Top of Information

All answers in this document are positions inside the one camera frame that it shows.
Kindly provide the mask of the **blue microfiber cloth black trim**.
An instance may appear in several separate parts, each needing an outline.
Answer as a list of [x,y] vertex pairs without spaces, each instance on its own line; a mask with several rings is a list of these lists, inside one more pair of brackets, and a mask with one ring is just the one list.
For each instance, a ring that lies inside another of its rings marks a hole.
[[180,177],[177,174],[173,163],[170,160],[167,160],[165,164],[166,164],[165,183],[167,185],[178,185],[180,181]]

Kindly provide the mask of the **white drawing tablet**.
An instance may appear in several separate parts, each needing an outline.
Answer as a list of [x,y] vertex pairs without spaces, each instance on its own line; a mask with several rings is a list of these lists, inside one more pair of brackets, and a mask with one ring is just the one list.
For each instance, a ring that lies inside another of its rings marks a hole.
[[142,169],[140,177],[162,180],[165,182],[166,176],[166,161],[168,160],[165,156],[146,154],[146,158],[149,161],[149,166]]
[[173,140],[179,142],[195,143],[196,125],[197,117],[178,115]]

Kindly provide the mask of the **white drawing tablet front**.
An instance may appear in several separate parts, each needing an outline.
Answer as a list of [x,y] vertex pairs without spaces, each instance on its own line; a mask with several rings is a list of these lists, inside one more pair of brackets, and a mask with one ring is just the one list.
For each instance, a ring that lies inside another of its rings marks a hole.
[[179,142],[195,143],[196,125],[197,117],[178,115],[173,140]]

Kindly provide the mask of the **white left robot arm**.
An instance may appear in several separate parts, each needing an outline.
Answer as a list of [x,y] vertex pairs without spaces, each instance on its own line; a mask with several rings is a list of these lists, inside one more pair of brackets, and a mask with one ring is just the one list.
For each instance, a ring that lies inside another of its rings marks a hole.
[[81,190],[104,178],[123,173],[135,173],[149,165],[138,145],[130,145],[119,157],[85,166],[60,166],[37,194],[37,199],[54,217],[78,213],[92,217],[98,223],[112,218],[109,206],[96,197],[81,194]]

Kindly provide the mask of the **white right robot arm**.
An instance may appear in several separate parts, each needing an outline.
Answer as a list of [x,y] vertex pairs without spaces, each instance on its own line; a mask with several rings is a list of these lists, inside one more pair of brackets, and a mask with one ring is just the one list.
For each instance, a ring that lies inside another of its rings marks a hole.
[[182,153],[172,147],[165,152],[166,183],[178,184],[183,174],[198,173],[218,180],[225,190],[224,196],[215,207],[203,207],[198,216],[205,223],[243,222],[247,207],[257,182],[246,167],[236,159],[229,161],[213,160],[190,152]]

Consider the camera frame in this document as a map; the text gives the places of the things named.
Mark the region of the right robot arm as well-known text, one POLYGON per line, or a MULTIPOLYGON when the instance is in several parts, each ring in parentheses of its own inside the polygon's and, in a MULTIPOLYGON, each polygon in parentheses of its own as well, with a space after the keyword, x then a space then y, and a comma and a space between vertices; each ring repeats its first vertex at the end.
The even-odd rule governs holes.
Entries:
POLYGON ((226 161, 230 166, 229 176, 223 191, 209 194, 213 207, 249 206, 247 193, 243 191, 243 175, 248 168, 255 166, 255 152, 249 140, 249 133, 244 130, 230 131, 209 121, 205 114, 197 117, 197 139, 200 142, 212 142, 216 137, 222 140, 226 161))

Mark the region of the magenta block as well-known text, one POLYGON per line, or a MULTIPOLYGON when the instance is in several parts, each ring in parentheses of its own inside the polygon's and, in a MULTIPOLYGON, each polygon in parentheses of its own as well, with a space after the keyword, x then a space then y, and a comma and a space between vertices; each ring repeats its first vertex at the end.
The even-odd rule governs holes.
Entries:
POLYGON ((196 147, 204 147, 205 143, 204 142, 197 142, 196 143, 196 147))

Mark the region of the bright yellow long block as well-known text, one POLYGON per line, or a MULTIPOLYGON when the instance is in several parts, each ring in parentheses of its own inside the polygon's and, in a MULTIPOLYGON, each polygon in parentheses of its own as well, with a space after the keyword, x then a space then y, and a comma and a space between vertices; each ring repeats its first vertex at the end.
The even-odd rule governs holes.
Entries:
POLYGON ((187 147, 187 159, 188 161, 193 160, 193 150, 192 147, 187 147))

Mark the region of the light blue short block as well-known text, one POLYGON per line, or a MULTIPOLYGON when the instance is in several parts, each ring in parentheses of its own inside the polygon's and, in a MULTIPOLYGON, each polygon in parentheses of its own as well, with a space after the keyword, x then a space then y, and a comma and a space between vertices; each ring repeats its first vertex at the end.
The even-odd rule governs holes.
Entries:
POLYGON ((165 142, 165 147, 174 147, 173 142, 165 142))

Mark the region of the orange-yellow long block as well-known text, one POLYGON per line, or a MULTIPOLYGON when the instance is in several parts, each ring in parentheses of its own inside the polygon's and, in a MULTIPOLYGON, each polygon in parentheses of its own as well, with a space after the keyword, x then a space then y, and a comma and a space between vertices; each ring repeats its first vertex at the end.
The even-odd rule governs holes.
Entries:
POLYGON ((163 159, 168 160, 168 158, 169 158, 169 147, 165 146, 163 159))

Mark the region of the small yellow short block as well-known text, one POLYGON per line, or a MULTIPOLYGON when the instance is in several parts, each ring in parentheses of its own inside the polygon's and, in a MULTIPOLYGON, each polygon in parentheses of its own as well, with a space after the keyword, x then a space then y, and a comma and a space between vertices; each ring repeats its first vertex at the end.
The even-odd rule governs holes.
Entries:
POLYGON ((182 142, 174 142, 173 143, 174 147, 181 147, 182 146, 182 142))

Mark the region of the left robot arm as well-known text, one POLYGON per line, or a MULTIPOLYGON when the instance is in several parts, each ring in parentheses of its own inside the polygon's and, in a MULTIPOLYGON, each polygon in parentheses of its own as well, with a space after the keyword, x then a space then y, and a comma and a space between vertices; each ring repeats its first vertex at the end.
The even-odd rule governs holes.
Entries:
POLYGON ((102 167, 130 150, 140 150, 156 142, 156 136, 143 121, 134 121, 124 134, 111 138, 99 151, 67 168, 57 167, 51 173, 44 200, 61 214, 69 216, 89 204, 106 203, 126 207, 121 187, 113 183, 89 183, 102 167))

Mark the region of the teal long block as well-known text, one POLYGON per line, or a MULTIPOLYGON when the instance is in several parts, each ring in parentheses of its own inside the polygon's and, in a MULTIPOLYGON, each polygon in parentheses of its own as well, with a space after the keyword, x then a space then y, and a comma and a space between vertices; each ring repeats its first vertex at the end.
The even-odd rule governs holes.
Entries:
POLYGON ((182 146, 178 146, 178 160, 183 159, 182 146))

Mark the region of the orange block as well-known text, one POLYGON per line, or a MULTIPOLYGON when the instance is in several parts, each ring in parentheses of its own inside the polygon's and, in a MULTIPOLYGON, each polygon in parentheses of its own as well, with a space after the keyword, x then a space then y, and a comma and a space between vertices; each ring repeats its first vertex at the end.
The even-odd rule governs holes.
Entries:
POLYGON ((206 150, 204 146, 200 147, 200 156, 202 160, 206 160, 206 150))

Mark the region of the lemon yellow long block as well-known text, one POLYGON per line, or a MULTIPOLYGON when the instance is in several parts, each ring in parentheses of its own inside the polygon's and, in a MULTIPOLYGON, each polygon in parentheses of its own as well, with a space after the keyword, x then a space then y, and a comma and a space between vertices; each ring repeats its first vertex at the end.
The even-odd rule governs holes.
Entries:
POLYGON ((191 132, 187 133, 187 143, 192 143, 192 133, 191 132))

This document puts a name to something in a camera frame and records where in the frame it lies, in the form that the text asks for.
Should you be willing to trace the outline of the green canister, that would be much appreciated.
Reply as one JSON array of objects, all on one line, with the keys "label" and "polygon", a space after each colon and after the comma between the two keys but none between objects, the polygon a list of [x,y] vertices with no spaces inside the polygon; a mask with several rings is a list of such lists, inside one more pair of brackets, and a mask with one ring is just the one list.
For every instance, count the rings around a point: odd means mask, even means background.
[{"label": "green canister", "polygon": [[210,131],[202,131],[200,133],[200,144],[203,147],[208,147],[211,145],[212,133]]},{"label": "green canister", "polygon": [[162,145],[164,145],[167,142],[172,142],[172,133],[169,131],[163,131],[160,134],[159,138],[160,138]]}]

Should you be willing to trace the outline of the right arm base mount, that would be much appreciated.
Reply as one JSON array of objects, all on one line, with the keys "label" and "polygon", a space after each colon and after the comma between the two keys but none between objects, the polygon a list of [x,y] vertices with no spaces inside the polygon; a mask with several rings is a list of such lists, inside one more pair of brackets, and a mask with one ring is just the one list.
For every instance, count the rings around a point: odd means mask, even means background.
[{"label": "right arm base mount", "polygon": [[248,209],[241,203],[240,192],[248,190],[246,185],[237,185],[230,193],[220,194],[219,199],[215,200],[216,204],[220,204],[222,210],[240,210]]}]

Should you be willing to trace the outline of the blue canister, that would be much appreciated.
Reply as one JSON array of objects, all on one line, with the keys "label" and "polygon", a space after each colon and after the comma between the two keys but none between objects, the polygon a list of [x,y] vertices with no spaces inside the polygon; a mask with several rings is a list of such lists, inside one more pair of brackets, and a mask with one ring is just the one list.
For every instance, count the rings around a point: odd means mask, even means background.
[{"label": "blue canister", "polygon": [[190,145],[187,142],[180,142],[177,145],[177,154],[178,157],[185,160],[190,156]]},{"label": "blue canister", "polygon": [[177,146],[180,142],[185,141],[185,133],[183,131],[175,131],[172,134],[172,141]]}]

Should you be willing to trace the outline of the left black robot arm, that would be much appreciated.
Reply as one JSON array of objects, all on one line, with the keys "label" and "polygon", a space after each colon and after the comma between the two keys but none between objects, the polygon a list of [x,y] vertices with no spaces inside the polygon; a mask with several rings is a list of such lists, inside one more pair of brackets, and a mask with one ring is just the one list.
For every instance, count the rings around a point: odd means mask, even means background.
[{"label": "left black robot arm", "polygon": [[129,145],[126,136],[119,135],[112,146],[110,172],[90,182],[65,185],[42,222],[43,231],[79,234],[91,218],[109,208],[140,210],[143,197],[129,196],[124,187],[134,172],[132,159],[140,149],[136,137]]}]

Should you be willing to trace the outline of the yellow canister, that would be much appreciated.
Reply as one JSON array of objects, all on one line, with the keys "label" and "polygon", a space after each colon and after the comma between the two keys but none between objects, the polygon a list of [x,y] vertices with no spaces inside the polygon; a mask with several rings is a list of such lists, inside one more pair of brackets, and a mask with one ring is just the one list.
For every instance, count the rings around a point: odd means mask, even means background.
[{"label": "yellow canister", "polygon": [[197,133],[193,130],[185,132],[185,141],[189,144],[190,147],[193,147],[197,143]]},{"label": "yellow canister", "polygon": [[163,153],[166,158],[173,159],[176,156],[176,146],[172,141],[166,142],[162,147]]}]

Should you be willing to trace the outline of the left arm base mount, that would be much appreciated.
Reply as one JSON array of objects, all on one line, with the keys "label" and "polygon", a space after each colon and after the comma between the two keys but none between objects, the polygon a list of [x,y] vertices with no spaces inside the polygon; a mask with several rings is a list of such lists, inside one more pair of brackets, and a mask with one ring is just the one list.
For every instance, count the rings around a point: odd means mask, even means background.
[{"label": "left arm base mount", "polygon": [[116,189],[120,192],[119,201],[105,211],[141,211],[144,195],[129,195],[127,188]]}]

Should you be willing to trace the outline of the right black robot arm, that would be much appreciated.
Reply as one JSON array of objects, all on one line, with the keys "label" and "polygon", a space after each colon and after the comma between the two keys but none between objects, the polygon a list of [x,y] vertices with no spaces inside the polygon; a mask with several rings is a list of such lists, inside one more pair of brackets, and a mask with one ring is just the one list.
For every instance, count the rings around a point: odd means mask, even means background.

Bottom of Information

### Instructions for the task
Return only the lines between the one holding "This document puts" and the one holding "Should you be willing to trace the outline of the green", inclusive, exactly as they appear above.

### Solved exercise
This document puts a name to something in a camera frame and records where in the frame it lies, in the form that the text asks for.
Should you be willing to trace the outline of the green canister, that would be much appreciated.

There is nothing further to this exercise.